[Records excerpted from a collection]:
####################
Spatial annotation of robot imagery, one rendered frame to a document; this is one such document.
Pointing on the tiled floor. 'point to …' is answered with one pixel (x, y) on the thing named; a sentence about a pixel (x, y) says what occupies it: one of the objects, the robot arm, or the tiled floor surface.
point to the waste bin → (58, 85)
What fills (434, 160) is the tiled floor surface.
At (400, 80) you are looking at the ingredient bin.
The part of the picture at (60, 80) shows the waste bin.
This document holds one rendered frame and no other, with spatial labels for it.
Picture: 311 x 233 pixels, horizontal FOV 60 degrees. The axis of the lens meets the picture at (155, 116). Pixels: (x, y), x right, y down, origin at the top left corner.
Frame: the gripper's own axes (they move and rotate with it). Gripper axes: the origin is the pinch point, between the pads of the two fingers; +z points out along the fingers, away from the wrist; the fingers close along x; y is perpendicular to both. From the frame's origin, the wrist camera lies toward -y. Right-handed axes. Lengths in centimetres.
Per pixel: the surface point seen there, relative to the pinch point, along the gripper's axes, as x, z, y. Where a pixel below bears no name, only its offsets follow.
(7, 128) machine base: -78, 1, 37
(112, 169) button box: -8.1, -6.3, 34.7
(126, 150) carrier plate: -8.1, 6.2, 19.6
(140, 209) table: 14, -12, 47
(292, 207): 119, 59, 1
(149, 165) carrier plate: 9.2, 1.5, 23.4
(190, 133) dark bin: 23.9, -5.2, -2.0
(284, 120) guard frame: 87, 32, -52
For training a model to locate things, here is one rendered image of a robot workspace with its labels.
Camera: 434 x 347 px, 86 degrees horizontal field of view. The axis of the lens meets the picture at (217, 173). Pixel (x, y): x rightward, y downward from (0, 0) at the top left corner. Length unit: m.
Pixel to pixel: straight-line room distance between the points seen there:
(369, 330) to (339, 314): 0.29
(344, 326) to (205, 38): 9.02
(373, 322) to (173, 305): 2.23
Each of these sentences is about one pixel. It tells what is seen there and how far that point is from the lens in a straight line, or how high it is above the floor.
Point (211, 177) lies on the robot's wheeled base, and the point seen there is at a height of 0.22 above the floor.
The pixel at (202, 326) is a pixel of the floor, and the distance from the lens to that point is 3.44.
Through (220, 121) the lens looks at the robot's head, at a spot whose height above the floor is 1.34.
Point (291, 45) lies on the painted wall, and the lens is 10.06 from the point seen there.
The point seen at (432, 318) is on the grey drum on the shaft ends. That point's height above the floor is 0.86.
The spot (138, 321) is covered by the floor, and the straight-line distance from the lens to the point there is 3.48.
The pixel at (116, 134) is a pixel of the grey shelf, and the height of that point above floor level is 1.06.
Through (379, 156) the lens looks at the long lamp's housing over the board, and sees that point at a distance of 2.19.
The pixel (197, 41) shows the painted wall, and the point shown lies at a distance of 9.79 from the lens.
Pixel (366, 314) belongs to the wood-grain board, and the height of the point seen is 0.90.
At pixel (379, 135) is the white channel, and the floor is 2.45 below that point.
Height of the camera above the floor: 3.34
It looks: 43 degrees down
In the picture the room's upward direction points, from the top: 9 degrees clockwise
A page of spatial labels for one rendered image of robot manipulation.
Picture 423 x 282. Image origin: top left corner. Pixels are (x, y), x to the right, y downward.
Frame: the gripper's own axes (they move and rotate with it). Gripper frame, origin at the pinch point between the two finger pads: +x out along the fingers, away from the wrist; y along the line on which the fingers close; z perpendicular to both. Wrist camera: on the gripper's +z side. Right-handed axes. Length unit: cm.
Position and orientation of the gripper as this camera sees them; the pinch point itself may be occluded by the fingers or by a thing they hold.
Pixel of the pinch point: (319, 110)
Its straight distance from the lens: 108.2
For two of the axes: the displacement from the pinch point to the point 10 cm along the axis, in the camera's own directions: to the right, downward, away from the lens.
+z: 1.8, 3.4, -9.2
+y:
####################
[TASK BRIEF]:
Pull every line containing "below" out of the records.

[WRITTEN REPLY]:
Per pixel: the surface point seen there, relative to the pinch point, along the gripper's axes, as x, z, y. Where a pixel below bears no name, only its offsets follow.
At pixel (379, 135) is the white channel, and the floor is 2.45 below that point.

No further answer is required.